Wednesday, April 20, 2011

What Is a Friend?

            We hear the word friend all the time.  We have used it starting from when we were toddlers all the way up until adulthood.  Most of us are fortunate enough to have people in our lives that we go to in times of happiness, sadness, in joy, and pain.  I even have a friend that I can go to and be mad with.  He is very similar to me in that we tend to and often get worked up over the same things.  So when something happens that drives either one of us nuts, we always know we can call the other and have someone who understands and will be mad with us.  One of our favorite things to chat about is people that drive badly.  We often share stories of people that drive so badly that if we didn’t have each other, we would definitely be guilty of road rage.  Instead, we call each other up (safely of course, with hands free equipment) and talk about it to blow off steam and have a laugh. 
That being said, when is the last time you really thought about what a friend was?  When did you last think of the qualities you want or need in a friend?  Better yet, have you thought about what different types of friends there are?  Do you value trustworthiness, honesty, supportiveness, funny, or helpful?  Do you need someone that is faithful, sympathetic, or sensible?  Do you need someone that is easy to please and/or get along with? Do you need someone that has a similar or opposite personality to your own?  Do you have certain friends that are fun to spend time with but aren’t necessarily who you can turn to in a crisis?  Do all of your friends play different roles in your life and interactions with them?
Think back to when you were in junior high, then high school, then into your twenties and so on.  Have the qualities you sought out in friends changed?  Have your friends changed?  Have you broken up with some of your friends only to find new ones?  Are you wondering why I am posing all of these questions? 
When I think back to why I had the friends that I did when I was in junior high and high school, I now realize that they differ from why I have the friends that I do in my adult life.  In high school, it was fun to have friends that liked the same music, clothes, and movies that I did.  Moreover, I had friends that were on a similar life track.  We were all in the same classes, had similar upbringings, wanted to go to college, and even loved the same subjects that I did.  (Yes, and I will admit that I was a school nerd back then.)  I really didn’t socialize with anyone that didn’t or wasn’t into the same things that I was at that point in my life.

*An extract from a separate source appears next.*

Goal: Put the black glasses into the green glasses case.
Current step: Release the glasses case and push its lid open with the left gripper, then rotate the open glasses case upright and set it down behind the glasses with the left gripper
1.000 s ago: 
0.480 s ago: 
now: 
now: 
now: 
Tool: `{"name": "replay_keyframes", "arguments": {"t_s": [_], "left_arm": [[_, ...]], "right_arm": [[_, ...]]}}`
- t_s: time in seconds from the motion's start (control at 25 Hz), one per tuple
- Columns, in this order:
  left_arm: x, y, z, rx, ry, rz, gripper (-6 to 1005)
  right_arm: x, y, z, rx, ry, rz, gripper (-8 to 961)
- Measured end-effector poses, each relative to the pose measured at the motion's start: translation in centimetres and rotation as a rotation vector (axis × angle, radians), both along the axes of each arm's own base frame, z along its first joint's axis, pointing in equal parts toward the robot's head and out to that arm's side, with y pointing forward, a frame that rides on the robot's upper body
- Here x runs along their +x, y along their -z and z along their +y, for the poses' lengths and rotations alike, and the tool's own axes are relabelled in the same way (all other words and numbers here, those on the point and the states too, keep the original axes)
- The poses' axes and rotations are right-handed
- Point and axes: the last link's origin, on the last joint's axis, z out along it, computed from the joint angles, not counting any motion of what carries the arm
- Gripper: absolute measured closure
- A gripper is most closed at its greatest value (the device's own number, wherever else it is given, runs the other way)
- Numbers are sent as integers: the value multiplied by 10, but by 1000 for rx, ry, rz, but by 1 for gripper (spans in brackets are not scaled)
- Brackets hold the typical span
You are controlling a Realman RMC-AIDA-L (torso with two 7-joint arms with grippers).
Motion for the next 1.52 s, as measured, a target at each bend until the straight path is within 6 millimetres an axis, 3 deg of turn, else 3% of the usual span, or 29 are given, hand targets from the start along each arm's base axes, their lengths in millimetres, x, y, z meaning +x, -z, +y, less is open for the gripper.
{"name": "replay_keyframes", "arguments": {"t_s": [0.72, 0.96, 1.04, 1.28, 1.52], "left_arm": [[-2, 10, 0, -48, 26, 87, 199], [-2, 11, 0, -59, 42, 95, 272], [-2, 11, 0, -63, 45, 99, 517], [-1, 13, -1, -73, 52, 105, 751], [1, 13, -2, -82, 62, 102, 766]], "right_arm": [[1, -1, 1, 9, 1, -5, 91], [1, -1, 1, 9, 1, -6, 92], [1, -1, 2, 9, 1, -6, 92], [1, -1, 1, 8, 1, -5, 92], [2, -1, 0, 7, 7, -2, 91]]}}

As an adult, I have friends that do like to do the same things that I do.  But I do not preclude those that don’t like or do everything that I do.  In fact, I have learned far more by being friends with many different types of people that like all kinds of things.  For example, here are just a few things that each of my friends really like.  One likes XBOX, Play Station, and Wii.  One loves wine, cheese, and fine dining.  One loves animals and helping at shelters.  One is super devoted to their faith and another doesn’t believe in any type of religion.  One loves hunting and fishing.  While another could never fathom killing any animal and is strictly a vegan. We all hang out together regularly.  We are lucky in that we all are accepting of each other’s choices.  When we talk, we learn so much about perspectives, ideas, and subjects that we normally wouldn’t seek to learn about or experience.  It is great food for thought!
            As parents, caregivers, and advocates for teens, I think these are important considerations.  Most teens have a very limited view of life, the world, and are short on the life experiences of someone in their 50’s or 60’s.  Most teens haven’t learned the value of the differences that define people and potential friends.  It is our job first, to consider what qualities make people we want as our own friends.  Secondly, it is our job to help our tweens and teens to discover what they want in a friendship.  It may not be the same, but having an open dialog is the best way to guide your kids in making their own choices by virtue of being able to take advantage of your experience and wisdom.  Then our tweens and teens can learn about beneficial qualities like honesty, kindness, and patience.  They can also learn that people that take advantage of them, steal, are mean, cruel, and/or judgmental aren’t necessarily the best qualities in a potential friend.  I also wish someone would have told me that it is okay to grow up and away from friends you had before.  It doesn’t mean you hate or abandoned them.  It just means that maybe your life is taking a different direction.  There shouldn’t be any hard feelings provided there was not conflict left unresolved.  Character growth, new experiences, and different futures shouldn’t sway a teen from either maintaining or meeting new friends wherever their lives take them.  It truly is all about persona growth.
            In doing so, our tweens and teens will be able to form friendships that are positive and beneficial to both parties.  It is also a great way to teach boundaries and boundary setting for future romantic relationships.  If a teen can choose a great friend because they have been taught to seek out healthy and positive friendships then it is easy to see that those skills will carry over into the selection of a boy or girlfriend.